> [TRY IT] From the entries below, reproduce exactly the line containing "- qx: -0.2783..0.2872", the line containing "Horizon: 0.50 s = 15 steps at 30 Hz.", and every line in between, with nothing added.

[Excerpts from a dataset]
━━━━━━━━━━━━━━━━━━━━
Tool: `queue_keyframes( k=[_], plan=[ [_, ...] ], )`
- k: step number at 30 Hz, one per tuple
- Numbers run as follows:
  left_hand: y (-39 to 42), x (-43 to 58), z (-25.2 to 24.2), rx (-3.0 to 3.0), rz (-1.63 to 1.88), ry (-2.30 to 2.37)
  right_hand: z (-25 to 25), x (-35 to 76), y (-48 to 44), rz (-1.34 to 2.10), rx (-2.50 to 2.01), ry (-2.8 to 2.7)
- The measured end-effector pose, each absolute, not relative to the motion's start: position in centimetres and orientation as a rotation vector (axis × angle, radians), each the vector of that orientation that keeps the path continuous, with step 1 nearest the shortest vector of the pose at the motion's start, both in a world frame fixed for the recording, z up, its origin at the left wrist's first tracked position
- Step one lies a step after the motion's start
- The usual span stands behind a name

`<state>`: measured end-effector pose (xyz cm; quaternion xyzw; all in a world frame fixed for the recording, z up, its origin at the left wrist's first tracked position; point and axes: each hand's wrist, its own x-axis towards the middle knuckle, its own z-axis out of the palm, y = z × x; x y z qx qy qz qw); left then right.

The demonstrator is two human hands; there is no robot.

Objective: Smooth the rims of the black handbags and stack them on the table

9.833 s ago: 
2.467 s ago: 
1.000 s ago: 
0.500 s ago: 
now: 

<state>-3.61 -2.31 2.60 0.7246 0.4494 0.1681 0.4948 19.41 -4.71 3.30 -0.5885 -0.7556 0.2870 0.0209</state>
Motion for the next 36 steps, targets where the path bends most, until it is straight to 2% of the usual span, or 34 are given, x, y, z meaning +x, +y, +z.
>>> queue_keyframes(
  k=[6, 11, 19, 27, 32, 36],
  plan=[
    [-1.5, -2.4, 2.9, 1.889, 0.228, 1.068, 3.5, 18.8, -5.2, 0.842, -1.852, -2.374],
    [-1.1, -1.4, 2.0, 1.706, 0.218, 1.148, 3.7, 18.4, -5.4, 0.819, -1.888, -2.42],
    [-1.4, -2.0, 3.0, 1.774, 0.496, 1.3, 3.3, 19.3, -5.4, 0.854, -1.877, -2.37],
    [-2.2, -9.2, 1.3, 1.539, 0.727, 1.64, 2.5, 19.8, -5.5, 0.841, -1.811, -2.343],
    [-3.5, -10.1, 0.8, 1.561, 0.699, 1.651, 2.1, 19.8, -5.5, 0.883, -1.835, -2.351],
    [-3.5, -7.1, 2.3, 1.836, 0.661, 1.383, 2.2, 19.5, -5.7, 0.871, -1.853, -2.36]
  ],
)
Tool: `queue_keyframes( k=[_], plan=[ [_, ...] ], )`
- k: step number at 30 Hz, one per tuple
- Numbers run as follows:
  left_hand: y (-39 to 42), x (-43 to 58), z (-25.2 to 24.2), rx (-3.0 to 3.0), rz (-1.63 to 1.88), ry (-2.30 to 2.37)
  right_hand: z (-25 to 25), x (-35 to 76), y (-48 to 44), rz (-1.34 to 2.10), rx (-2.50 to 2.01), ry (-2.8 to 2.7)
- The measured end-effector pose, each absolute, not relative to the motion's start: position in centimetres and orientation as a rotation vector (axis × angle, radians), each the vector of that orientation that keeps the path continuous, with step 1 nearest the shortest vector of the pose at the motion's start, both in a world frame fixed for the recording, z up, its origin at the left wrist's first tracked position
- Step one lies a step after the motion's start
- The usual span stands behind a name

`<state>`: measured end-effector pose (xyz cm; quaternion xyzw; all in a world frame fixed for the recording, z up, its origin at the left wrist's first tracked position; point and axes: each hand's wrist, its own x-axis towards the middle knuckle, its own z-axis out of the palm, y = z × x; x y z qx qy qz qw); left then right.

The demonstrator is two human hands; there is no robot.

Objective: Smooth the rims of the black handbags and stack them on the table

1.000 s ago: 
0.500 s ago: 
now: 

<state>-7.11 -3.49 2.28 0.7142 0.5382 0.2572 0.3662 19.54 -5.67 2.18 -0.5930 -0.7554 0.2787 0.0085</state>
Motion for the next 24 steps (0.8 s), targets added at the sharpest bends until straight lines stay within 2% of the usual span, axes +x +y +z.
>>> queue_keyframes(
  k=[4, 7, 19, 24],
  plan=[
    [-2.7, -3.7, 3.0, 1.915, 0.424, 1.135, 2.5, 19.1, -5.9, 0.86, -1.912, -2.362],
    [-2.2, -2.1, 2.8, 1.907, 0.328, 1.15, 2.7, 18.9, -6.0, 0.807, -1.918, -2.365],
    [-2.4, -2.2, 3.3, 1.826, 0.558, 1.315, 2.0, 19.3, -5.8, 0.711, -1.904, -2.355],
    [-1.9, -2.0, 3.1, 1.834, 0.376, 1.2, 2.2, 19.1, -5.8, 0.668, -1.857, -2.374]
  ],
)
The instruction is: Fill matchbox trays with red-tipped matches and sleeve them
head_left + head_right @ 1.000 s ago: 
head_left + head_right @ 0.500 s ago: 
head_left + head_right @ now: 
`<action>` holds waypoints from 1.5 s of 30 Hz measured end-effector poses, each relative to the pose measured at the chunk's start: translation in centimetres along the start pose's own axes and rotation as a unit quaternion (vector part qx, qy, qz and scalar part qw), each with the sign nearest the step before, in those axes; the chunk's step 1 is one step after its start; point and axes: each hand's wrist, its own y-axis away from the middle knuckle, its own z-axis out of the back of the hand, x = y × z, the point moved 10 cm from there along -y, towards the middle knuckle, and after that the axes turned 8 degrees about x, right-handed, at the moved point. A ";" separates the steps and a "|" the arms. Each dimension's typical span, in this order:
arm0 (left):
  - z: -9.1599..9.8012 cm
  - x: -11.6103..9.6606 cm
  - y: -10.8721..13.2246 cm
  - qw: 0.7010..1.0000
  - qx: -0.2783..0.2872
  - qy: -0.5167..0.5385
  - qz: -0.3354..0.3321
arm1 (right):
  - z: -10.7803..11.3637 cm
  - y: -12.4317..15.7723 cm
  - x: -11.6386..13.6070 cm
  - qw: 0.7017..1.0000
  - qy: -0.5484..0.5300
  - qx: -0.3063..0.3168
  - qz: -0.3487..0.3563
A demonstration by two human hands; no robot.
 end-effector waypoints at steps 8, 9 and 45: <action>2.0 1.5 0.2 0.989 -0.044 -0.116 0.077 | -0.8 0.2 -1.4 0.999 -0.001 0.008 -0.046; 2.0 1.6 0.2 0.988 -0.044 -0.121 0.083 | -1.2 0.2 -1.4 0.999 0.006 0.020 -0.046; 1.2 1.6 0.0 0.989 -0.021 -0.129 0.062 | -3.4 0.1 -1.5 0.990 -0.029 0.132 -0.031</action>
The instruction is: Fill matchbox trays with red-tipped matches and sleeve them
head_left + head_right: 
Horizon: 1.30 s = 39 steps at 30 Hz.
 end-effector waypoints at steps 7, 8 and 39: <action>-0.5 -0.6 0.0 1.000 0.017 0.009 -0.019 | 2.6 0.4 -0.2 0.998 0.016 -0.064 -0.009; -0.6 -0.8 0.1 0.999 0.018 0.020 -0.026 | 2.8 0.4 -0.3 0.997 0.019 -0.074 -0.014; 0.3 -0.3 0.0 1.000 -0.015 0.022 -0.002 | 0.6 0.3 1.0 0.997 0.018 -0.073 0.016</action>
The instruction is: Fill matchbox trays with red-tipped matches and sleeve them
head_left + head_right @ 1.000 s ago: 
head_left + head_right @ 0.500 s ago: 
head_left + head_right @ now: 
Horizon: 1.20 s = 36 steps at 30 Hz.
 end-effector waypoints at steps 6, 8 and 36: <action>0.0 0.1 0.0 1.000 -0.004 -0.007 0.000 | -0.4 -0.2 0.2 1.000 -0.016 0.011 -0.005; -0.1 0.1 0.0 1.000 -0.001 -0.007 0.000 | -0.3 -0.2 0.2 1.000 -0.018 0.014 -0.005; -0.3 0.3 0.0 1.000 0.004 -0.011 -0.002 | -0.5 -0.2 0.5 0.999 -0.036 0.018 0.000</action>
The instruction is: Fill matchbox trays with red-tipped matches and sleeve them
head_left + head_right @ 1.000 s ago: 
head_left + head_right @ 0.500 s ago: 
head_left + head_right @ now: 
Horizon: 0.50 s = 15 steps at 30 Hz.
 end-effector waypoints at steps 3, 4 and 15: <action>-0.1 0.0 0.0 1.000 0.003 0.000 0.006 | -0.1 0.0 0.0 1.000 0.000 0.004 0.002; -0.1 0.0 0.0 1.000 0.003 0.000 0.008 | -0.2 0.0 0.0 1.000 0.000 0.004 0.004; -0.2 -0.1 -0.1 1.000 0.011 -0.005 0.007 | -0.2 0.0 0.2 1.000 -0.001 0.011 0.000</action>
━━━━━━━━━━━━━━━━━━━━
> [RESPONSE TO THE EXERCISE]
  - qx: -0.2783..0.2872
  - qy: -0.5167..0.5385
  - qz: -0.3354..0.3321
arm1 (right):
  - z: -10.7803..11.3637 cm
  - y: -12.4317..15.7723 cm
  - x: -11.6386..13.6070 cm
  - qw: 0.7017..1.0000
  - qy: -0.5484..0.5300
  - qx: -0.3063..0.3168
  - qz: -0.3487..0.3563
A demonstration by two human hands; no robot.
 end-effector waypoints at steps 8, 9 and 45: <action>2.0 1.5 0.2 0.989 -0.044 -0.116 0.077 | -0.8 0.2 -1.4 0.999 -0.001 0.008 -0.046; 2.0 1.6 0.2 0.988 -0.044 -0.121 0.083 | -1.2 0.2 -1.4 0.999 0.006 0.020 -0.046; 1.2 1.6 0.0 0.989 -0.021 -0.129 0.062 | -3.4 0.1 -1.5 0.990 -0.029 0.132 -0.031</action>
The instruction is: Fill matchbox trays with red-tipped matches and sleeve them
head_left + head_right: 
Horizon: 1.30 s = 39 steps at 30 Hz.
 end-effector waypoints at steps 7, 8 and 39: <action>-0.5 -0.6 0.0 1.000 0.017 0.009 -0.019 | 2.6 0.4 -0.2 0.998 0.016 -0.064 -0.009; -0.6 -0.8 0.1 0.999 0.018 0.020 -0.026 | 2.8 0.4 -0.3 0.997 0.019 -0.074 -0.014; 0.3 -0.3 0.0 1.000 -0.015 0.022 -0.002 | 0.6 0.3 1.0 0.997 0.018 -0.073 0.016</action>
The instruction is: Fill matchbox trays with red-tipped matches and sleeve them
head_left + head_right @ 1.000 s ago: 
head_left + head_right @ 0.500 s ago: 
head_left + head_right @ now: 
Horizon: 1.20 s = 36 steps at 30 Hz.
 end-effector waypoints at steps 6, 8 and 36: <action>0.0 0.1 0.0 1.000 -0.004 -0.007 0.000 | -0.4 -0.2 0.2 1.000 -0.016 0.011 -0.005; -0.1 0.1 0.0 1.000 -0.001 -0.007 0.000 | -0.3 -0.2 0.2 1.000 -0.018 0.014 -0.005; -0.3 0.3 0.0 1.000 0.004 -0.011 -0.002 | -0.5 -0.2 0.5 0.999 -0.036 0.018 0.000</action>
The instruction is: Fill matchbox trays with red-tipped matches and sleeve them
head_left + head_right @ 1.000 s ago: 
head_left + head_right @ 0.500 s ago: 
head_left + head_right @ now: 
Horizon: 0.50 s = 15 steps at 30 Hz.

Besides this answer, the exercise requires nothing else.